BEGIN AVAILABLE RECORDS

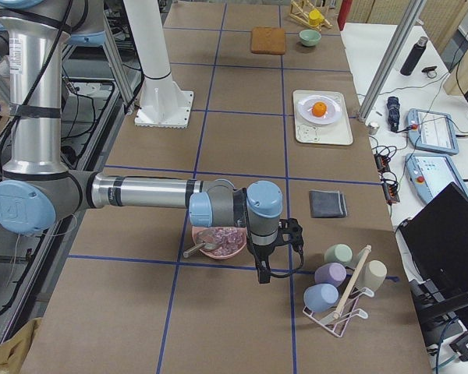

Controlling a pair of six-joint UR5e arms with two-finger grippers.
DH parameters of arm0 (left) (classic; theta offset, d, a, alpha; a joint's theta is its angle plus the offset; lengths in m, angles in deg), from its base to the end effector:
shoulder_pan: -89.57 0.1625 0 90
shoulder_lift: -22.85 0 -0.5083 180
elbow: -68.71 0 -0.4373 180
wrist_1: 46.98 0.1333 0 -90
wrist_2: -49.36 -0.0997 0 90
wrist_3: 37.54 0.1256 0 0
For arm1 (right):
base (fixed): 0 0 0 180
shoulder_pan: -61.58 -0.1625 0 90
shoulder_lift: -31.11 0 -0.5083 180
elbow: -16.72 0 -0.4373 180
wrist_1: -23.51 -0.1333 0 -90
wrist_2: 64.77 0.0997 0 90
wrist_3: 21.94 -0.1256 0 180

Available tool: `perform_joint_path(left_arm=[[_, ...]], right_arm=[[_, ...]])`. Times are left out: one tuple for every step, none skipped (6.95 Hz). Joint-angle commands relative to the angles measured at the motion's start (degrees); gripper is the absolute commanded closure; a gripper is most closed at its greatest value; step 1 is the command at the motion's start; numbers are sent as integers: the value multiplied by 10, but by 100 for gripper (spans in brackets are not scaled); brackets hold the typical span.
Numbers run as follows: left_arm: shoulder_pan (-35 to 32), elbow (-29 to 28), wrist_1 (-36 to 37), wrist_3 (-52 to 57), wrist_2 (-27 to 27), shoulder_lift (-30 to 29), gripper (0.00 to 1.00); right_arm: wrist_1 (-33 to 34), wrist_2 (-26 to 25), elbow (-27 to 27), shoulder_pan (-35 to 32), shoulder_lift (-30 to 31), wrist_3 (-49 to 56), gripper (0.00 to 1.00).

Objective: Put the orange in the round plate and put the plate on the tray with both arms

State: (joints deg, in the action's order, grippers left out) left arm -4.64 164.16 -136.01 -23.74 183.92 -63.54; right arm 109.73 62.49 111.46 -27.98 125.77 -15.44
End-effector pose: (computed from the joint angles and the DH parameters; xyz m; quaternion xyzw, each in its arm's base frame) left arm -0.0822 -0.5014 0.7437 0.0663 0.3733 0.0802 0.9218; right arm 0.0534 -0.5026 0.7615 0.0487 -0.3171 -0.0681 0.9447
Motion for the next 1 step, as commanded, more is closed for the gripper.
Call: perform_joint_path(left_arm=[[0, 0, 0, 0, 0, 0, 1]], right_arm=[[0, 0, 0, 0, 0, -1, 0]])
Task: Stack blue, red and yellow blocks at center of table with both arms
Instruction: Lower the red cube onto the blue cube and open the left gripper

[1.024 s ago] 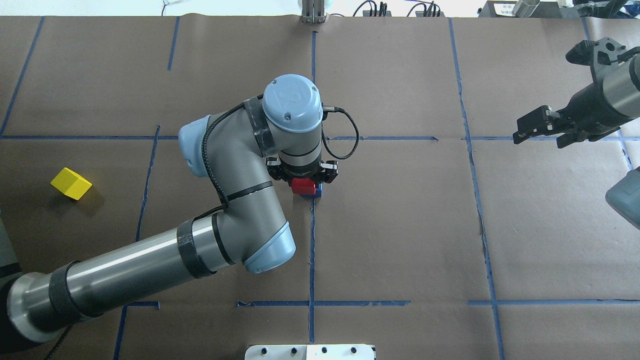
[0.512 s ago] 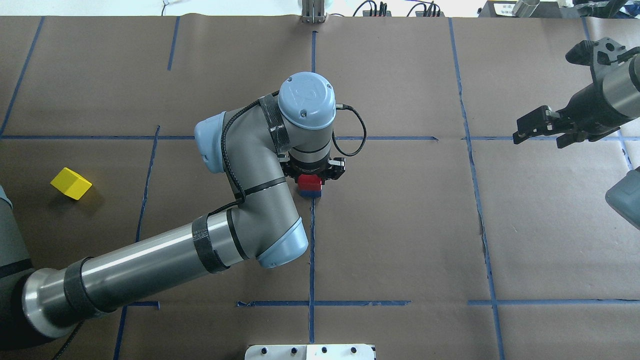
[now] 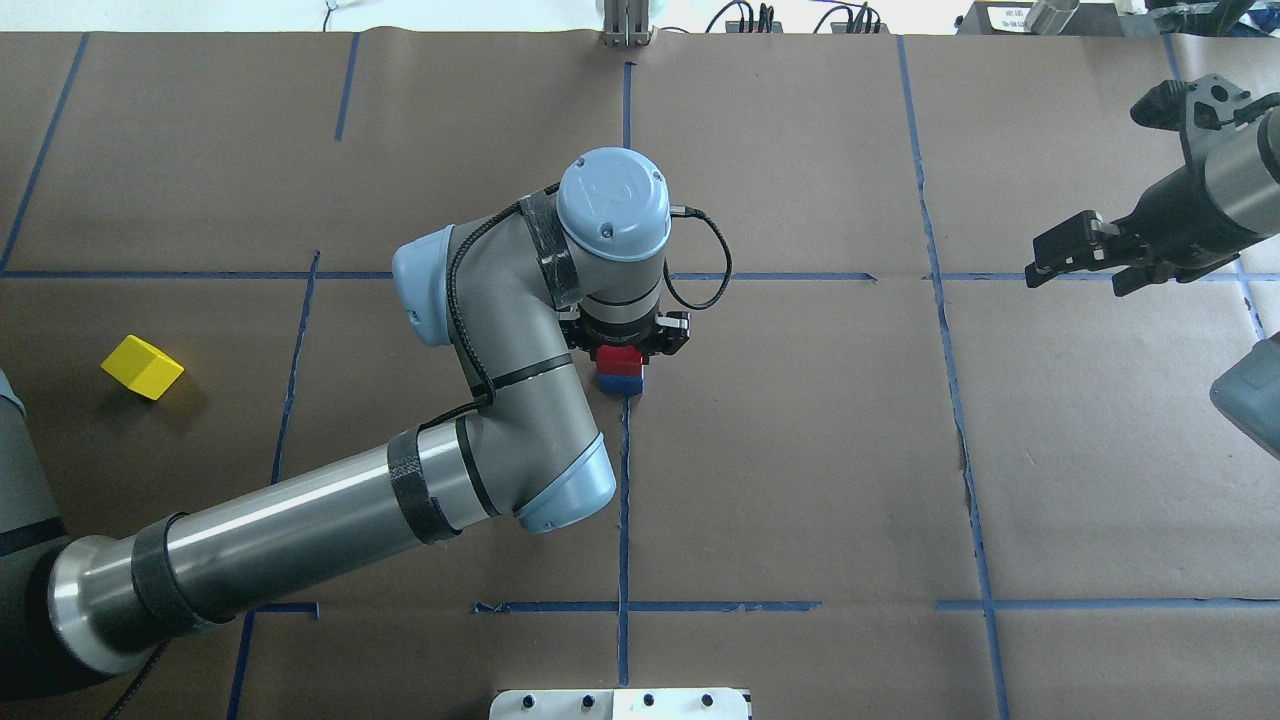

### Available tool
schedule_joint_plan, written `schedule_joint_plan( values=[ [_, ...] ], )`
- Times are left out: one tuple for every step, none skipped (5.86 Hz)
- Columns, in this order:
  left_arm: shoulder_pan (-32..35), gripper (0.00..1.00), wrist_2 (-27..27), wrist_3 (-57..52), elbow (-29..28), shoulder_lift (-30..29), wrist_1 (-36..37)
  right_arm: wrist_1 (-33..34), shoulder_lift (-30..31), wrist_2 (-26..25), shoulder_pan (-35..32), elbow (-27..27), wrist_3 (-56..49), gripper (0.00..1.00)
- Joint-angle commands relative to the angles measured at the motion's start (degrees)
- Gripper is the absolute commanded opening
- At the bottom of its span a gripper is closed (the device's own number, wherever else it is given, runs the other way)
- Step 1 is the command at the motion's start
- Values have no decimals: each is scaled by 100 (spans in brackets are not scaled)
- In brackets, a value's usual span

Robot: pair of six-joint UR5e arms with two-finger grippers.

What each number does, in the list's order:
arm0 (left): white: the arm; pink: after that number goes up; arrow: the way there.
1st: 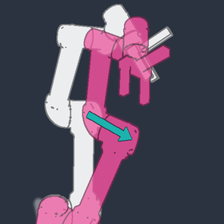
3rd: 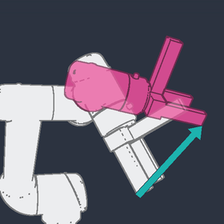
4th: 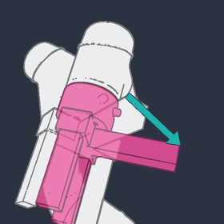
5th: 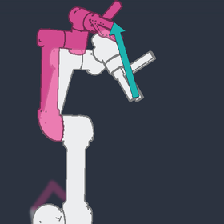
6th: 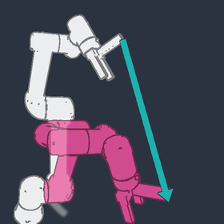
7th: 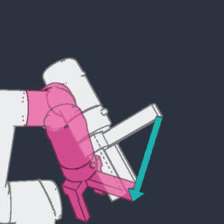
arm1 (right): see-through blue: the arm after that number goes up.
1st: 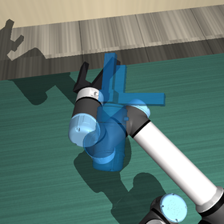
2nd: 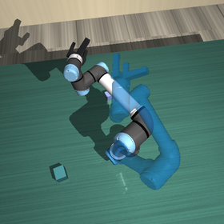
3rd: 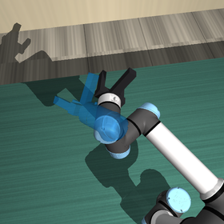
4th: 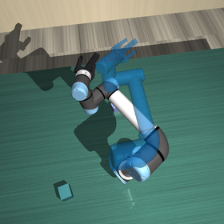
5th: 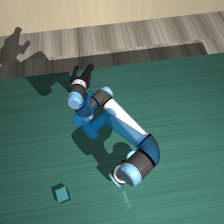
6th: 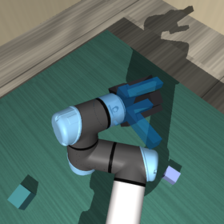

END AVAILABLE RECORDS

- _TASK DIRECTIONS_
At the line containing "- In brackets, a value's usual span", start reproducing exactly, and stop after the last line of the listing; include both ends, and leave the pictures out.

- _REPLY_
- In brackets, a value's usual span

Robot: pair of six-joint UR5e arms with two-finger grippers.

What each number does, in the list's order:
arm0 (left): white: the arm; pink: after that number goes up; arrow: the way there.
1st: 
3rd: 
4th: 
5th: 
6th: 
7th: 
arm1 (right): see-through blue: the arm after that number goes up.
1st: 
2nd: 
3rd: 
4th: 
5th: 
6th: 

The full output has been given.